*** Opening of MATERIAL PROVIDED ***
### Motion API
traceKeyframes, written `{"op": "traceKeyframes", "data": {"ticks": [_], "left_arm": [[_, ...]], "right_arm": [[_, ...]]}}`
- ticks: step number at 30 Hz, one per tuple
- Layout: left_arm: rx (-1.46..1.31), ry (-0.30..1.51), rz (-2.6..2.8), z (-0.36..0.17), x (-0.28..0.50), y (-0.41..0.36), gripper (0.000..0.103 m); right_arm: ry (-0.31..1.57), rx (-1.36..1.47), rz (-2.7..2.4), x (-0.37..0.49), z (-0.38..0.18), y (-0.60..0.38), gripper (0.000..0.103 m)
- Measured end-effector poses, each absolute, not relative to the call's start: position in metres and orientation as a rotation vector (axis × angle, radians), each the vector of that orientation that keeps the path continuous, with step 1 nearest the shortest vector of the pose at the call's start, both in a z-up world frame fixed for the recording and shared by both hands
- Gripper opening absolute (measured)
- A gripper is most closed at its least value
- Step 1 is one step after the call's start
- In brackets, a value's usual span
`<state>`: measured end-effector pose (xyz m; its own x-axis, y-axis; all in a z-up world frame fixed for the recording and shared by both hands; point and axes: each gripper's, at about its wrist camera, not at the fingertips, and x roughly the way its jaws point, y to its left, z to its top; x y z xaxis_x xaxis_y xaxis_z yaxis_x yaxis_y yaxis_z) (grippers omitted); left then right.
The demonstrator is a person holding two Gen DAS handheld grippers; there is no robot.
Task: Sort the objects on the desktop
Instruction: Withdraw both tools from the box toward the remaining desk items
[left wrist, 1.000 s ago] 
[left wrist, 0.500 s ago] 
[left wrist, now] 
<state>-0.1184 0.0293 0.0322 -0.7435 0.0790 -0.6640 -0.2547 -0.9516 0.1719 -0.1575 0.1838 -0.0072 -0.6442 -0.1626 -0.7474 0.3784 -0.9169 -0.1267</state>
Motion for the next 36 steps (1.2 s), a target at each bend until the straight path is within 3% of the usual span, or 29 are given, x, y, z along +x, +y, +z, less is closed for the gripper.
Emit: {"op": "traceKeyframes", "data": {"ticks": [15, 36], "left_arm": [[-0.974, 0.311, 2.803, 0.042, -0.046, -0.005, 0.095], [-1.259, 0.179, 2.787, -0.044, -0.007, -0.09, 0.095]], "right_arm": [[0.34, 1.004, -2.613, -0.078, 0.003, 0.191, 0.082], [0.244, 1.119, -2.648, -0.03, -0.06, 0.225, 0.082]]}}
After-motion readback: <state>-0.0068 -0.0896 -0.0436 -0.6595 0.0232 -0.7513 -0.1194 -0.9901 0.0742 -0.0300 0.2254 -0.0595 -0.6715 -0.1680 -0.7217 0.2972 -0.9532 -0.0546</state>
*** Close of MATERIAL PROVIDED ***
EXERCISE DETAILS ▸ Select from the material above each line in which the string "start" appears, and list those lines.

REPLY ▸
- Measured end-effector poses, each absolute, not relative to the call's start: position in metres and orientation as a rotation vector (axis × angle, radians), each the vector of that orientation that keeps the path continuous, with step 1 nearest the shortest vector of the pose at the call's start, both in a z-up world frame fixed for the recording and shared by both hands
- Step 1 is one step after the call's start

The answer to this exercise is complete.